3. Mother’s physical custody and no reasonable means by which to protect the children’s physical health without removal. (§ 361, subd. (c)(1).) Finally, the court erred in ordering drug and alcohol testing, a second mental health assessment, and substance abuse and mental health services given the absence of any evidence that Mother had a substance abuse issue or mental health issues. Therefore, we reverse the juvenile court’s jurisdictional finding on count b-2 pertaining to Mother’s substance abuse; reverse the order removing the children from Mother’s physical custody; and, as to Mother, reverse the dispositional orders related to substance abuse and mental health. The judgment is otherwise affirmed. In light of this disposition, it is unnecessary to reach the merits of Mother’s request for judicial notice and it is denied. PROCEDURAL HISTORY I. Initial Removal and Detention On the morning of September 7, 2022, law enforcement executed a search warrant for a rural property in Kern County containing a large marijuana grow.3 Deputies found tubs of industrial pesticides outside, and nine pounds of marijuana, one ounce of cocaine, and exposed solar panel cables inside the house in the main bedroom. Deputies also located marijuana bongs. The house was dirty, and the children were dirty with stained clothing. However, there was food and water, and there were no signs the children were abused or neglected. Mother and Father fled the property in a vehicle with Sky and Desiree, but Mother subsequently pulled over and she and Father were arrested. The children were taken into custody by a deputy and turned over to a social worker. The Department’s detention report documents that a social worker interviewed Mother and Father while they were in custody following their arrests. Mother had no

3 As described by a sheriff’s deputy, the Kern County property was “in the middle of nowhere” and the dirt roads were unmarked. The property was described both by a street address and by GPS coordinates.

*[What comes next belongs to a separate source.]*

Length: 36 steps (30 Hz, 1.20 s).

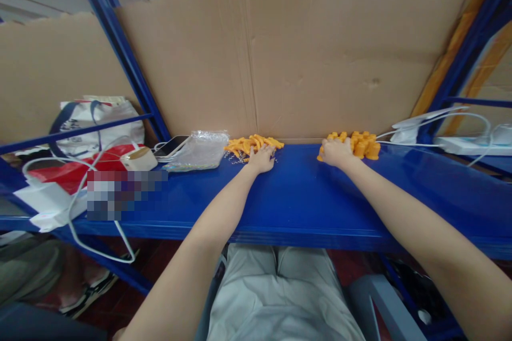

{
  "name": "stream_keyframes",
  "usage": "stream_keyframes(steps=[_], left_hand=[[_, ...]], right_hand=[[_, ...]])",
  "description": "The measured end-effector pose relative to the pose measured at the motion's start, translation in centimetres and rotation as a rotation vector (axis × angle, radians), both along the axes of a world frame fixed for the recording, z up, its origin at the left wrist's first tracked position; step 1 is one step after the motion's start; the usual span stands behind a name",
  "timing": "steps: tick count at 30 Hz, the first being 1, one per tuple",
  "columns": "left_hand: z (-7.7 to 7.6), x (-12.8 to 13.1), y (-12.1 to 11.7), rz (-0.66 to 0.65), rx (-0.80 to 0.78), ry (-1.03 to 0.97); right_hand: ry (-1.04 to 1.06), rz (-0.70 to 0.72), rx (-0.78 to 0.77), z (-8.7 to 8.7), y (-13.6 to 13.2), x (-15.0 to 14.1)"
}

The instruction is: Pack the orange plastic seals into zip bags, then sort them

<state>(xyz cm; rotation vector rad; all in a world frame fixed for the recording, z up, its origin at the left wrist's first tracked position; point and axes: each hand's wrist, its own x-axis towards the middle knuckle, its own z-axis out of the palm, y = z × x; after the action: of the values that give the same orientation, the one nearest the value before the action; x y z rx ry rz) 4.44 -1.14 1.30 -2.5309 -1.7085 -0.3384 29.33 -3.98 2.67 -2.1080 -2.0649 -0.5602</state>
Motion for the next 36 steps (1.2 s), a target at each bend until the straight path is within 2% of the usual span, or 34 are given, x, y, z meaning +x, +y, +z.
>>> stream_keyframes(steps=[7, 17, 21, 25, 28, 30, 33, 36], left_hand=[[-0.2, -0.7, 0.9, -0.048, -0.038, 0.014], [0.1, -0.3, 0.2, -0.097, -0.036, 0.007], [1.0, 0.6, -0.5, -0.127, -0.016, -0.01], [2.7, 1.2, -1.8, -0.134, 0.045, 0.004], [4.0, 0.1, -3.4, -0.06, 0.12, -0.004], [4.5, -1.7, -4.5, 0.061, 0.169, -0.013], [4.4, -5.8, -6.1, 0.297, 0.233, 0.007], [3.4, -10.7, -7.2, 0.546, 0.22, -0.03]], right_hand=[[-0.011, 0.022, 0.011, -0.3, 0.4, 0.2], [0.006, 0.027, -0.006, -0.2, 0.2, 0.0], [-0.01, 0.033, 0.007, -0.1, 0.0, -0.1], [-0.02, 0.037, -0.011, 0.1, -0.3, -0.3], [-0.025, 0.011, -0.042, 0.5, -0.7, -0.7], [-0.027, -0.001, -0.059, 0.8, -1.0, -1.0], [-0.024, -0.029, -0.095, 1.0, -1.2, -1.3], [-0.015, -0.055, -0.124, 1.0, -1.2, -1.4]])
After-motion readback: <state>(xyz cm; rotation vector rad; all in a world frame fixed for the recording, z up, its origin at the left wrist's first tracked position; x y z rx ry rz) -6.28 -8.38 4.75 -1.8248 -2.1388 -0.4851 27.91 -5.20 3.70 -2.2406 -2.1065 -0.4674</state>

4. prior criminal history;4 she denied any physical, emotional, or mental disabilities; and she denied any domestic violence, past or present. She also denied any alcohol or drug use, with the exception of marijuana edibles. She said she was diagnosed with hyperemesis gravidarum and used edibles to treat her nausea so she would not have to go the hospital. She denied smoking marijuana due to her asthma, and she said if tested for drugs, she would be positive for marijuana. Mother reported she owned the property in question and had lived there for about two years, but she said the marijuana grow was located on a lot she rented for $1,000 a month to a tenant name J., who did not speak English.